For 17 years I put up with these sort of people...funny, but once you escape a 'service' role, you never, ever behave badly. Reckon everyone should have to do it for 12 months at least.
Love those vegans with their soy.
Posted by: Lucy | 30 January 2008 at 05:12 PM
GET OUT OF MY HEAD!!! 6 years in the place that sold the plastic bottles of "vodka of the Gods" and I still remember the sweet old ladies coming in right when we opened to get a box of cookies and the largest bottle of Jose Cuervo on the shelf.
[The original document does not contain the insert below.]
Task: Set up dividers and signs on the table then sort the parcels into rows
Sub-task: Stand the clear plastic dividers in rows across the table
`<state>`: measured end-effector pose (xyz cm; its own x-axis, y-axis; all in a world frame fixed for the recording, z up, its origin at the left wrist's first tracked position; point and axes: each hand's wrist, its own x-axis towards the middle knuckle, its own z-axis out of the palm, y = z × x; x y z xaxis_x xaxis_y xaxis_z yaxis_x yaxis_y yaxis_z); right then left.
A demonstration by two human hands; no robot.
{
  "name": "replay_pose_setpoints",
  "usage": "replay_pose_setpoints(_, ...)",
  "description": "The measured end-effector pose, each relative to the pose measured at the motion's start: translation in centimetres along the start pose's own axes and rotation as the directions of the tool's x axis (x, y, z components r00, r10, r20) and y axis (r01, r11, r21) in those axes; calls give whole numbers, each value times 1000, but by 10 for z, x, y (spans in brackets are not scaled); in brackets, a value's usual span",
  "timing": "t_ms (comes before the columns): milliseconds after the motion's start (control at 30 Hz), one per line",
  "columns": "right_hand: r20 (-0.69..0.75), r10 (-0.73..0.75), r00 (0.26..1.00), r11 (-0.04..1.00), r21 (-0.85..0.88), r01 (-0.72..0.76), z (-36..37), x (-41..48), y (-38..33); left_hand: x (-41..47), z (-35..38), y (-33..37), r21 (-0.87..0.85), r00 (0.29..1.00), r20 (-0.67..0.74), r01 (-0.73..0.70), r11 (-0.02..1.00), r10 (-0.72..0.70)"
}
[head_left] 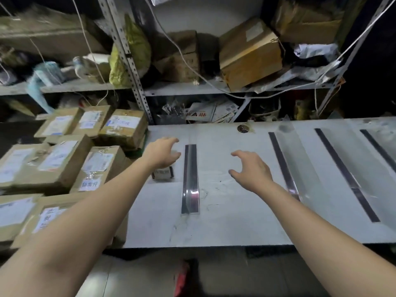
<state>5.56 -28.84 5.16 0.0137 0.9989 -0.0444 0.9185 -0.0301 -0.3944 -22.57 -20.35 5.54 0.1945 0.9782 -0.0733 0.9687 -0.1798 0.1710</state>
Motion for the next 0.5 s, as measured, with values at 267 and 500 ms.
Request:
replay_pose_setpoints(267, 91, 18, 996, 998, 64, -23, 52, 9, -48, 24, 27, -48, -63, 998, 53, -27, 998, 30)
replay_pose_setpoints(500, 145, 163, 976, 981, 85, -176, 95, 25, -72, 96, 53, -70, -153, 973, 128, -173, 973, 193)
INDIVIDUALLY BAGGED OF COURSE!!!!
Posted by: Mattdub | 30 January 2008 at 06:39 PM
Funny!
I think good old Berkeley Bowl is the antithesis of this. But you pay for that feeling...oh yes you do. Not with $, but with total chaos and crowded aisles. The Berkeley Bowl shopper always bags his/her own (and competes as to who can have the most politically-correct bag). The wierdo vegetable count is high - probably higher than the alcohol (hah - you're only buying mizuna? I'm buying that AND gai-lan...). And the frozen aisle is dwarfed by the bulk bins (after all who would buy frozen pizza when they can have chinese black forbidden rice).
Posted by: Diane | 31 January 2008 at 02:32 PM
Fabulous. Dead on. Although I cashiered in a state where grocery stores weren't allowed to sell booze...so I never got to observe that interesting aspect of people's personalities.
Posted by: maddy | 31 January 2008 at 08:34 PM
I am so glad I shop at the farmers market instead
Posted by: sam | 31 January 2008 at 11:13 PM
I always have a nosy at the alcohol in other peoples trolleys.
As for check out caashiers I am overly nice to them to compensate for all the people I see treat them rudely.